=== The data ===

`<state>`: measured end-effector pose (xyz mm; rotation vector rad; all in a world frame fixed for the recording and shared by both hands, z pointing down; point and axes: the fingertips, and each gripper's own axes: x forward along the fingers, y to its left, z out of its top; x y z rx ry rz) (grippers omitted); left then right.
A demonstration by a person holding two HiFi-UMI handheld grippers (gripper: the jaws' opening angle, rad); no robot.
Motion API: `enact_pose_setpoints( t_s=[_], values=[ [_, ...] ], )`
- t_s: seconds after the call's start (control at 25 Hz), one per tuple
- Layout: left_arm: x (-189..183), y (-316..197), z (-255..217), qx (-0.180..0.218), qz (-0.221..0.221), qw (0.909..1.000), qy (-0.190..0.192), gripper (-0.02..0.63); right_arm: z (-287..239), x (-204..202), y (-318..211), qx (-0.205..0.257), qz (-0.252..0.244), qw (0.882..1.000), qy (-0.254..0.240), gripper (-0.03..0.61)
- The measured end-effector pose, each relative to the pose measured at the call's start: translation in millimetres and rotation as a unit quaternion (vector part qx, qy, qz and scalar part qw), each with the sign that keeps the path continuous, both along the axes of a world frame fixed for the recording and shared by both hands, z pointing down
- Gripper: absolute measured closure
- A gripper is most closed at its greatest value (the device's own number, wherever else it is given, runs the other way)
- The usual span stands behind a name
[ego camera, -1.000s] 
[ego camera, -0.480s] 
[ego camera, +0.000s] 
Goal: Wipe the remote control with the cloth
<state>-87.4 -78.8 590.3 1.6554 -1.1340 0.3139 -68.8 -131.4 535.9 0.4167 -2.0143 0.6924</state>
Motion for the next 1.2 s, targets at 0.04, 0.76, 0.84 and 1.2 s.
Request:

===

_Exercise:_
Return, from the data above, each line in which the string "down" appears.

_Task result:_
`<state>`: measured end-effector pose (xyz mm; rotation vector rad; all in a world frame fixed for the recording and shared by both hands, z pointing down; point and axes: the fingertips, and each gripper's own axes: x forward along the fingers, y to its left, z out of its top; x y z rx ry rz) (grippers omitted); left then right.
- The measured end-effector pose, each relative to the pose measured at the call's start: translation in millimetres and rotation as a unit quaternion (vector part qx, qy, qz and scalar part qw), each with the sign that keeps the path continuous, both along the axes of a world frame fixed for the recording and shared by both hands, z pointing down

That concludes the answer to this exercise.